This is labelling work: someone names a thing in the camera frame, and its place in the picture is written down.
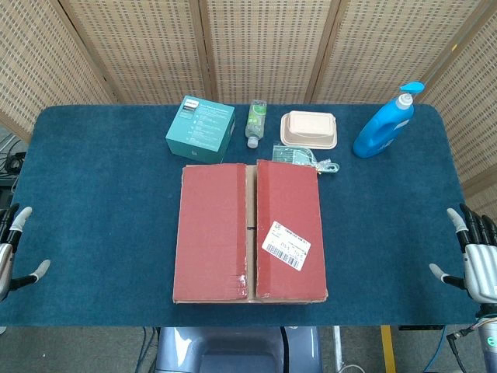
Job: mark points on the wicker folding screen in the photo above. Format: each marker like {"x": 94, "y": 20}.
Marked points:
{"x": 264, "y": 46}

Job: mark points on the beige lidded food container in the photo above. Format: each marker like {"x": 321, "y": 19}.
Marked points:
{"x": 308, "y": 128}

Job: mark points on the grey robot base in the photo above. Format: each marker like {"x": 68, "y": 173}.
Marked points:
{"x": 233, "y": 349}

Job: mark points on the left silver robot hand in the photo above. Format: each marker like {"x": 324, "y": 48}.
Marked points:
{"x": 4, "y": 268}

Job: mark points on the clear bottle green label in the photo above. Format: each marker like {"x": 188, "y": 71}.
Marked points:
{"x": 256, "y": 120}

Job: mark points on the teal product box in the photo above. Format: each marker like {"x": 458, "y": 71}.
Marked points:
{"x": 202, "y": 128}

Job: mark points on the clear plastic bag packet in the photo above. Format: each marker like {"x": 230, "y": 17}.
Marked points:
{"x": 291, "y": 154}

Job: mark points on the brown cardboard box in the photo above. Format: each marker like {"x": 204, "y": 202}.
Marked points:
{"x": 209, "y": 233}

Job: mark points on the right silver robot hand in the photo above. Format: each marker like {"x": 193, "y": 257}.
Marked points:
{"x": 481, "y": 268}

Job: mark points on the blue carpet table cover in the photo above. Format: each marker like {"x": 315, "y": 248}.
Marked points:
{"x": 97, "y": 194}

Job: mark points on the blue detergent pump bottle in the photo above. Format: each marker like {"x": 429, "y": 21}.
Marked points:
{"x": 382, "y": 128}

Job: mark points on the white table leg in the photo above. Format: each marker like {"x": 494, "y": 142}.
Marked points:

.....

Work to be completed
Pictures stay out; repeat all the rest of the records exactly.

Completed task
This is labelling work: someone names a thing in the camera frame, and its place in the picture is written down.
Job: mark points on the wicker folding screen in the photo above. Format: each marker like {"x": 94, "y": 20}.
Marked points:
{"x": 264, "y": 46}

Job: mark points on the beige lidded food container in the photo above. Format: each marker like {"x": 321, "y": 19}.
Marked points:
{"x": 308, "y": 128}

Job: mark points on the grey robot base in the photo above. Format: each marker like {"x": 68, "y": 173}.
Marked points:
{"x": 233, "y": 349}

Job: mark points on the left silver robot hand in the photo above. Format: each marker like {"x": 324, "y": 48}.
Marked points:
{"x": 4, "y": 268}

Job: mark points on the clear bottle green label in the photo above. Format: each marker like {"x": 188, "y": 71}.
Marked points:
{"x": 256, "y": 120}

Job: mark points on the teal product box in the photo above. Format: each marker like {"x": 458, "y": 71}.
Marked points:
{"x": 202, "y": 128}

Job: mark points on the clear plastic bag packet in the photo above. Format: each marker like {"x": 230, "y": 17}.
Marked points:
{"x": 291, "y": 154}

Job: mark points on the brown cardboard box in the photo above. Format: each marker like {"x": 204, "y": 202}.
Marked points:
{"x": 209, "y": 233}

Job: mark points on the right silver robot hand in the photo above. Format: each marker like {"x": 193, "y": 257}.
Marked points:
{"x": 481, "y": 268}

Job: mark points on the blue carpet table cover in the photo above. Format: each marker like {"x": 315, "y": 248}.
Marked points:
{"x": 97, "y": 194}

Job: mark points on the blue detergent pump bottle in the photo above. Format: each marker like {"x": 429, "y": 21}.
Marked points:
{"x": 382, "y": 128}

Job: mark points on the white table leg in the photo above. Format: each marker like {"x": 494, "y": 142}.
Marked points:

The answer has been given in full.